Given information section start

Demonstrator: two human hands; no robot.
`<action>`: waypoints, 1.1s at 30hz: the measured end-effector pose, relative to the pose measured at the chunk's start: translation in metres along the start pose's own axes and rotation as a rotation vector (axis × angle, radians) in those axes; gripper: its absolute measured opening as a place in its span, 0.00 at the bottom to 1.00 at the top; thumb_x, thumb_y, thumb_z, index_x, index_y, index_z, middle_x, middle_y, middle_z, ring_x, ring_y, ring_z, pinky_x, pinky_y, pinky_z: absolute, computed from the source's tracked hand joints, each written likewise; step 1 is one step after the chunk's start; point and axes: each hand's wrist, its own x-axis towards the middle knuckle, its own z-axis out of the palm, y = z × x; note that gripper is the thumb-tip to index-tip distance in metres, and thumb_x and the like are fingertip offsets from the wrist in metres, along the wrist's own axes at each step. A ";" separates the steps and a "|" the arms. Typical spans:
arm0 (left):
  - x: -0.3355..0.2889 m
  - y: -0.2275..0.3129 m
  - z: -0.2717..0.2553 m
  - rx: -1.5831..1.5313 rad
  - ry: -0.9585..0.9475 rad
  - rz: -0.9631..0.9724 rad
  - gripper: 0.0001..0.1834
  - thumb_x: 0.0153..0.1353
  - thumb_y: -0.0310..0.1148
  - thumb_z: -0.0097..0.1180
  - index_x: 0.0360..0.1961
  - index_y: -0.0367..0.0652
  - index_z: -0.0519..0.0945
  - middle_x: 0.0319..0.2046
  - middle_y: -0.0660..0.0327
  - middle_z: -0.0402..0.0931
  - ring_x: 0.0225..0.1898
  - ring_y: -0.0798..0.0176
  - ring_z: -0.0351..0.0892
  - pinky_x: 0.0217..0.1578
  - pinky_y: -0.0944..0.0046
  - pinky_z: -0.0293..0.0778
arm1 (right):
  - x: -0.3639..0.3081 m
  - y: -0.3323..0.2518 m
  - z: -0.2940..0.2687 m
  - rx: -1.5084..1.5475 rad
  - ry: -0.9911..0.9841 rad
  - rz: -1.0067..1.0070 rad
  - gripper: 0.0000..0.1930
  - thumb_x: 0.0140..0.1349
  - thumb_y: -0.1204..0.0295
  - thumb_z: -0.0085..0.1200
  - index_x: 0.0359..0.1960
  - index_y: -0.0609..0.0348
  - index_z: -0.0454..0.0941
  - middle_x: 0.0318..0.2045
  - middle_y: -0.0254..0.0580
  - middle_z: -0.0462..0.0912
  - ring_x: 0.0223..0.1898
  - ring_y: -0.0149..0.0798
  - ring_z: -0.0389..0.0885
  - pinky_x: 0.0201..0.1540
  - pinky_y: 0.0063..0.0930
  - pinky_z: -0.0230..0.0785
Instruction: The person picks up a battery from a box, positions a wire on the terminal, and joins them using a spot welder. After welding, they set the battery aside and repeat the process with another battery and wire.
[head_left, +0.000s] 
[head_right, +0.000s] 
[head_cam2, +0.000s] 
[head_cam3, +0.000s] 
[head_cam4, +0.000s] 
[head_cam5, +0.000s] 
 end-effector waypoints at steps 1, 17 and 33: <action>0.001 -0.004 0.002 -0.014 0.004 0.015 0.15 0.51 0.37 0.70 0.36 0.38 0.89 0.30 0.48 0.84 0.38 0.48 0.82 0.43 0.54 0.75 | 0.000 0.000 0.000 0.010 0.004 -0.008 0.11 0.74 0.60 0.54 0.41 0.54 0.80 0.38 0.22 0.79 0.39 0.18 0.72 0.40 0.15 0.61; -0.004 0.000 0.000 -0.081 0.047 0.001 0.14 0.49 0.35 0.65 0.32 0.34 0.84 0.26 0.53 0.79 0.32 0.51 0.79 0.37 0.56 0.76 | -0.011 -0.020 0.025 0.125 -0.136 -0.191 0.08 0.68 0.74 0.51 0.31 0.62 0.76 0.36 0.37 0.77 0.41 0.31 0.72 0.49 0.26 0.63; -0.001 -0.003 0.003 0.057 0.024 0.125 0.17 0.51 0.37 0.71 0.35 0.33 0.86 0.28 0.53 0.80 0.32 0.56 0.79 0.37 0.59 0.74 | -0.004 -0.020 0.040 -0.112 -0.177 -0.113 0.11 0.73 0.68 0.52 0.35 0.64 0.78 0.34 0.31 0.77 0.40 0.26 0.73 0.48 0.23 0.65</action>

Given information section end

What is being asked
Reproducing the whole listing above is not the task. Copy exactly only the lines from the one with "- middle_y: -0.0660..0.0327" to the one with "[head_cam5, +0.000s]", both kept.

Finished exercise
  - middle_y: -0.0660..0.0327
  - middle_z: -0.0402..0.0931
  - ring_x: 0.0225..0.1898
  - ring_y: -0.0798..0.0176
  - ring_z: -0.0351..0.0892
  - pinky_x: 0.0217..0.1578
  - pinky_y: -0.0944..0.0046
  - pinky_z: -0.0293..0.0778
arm1 (right):
  - x: -0.3639..0.3081 m
  - y: -0.3323..0.2518 m
  - z: -0.2940..0.2687 m
  - rx: -1.5084..1.5475 rad
  - ry: -0.9911..0.9841 rad
  - rz: -1.0067..1.0070 rad
  - gripper: 0.0000..0.1930
  - thumb_x: 0.0140..0.1349
  - thumb_y: -0.1204..0.0295
  - thumb_z: -0.0085..0.1200
  - index_x: 0.0359..0.1960
  - index_y: -0.0609..0.0348
  - index_z: -0.0454..0.0941
  - middle_x: 0.0318..0.2045
  - middle_y: -0.0254..0.0580
  - middle_z: -0.0462..0.0912
  - ring_x: 0.0223..0.1898
  - ring_y: -0.0149..0.0798
  - ring_z: -0.0389..0.0885
  - pinky_x: 0.0201..0.1540
  - pinky_y: 0.0063..0.0930
  - pinky_z: -0.0230..0.0785
Instruction: The person picks up a battery from a box, positions a wire on the terminal, and joins them using a spot welder. After welding, they set the battery aside and repeat the process with another battery and wire.
[head_left, +0.000s] 
[head_right, +0.000s] 
[head_cam2, +0.000s] 
[head_cam3, +0.000s] 
[head_cam4, +0.000s] 
[head_cam5, +0.000s] 

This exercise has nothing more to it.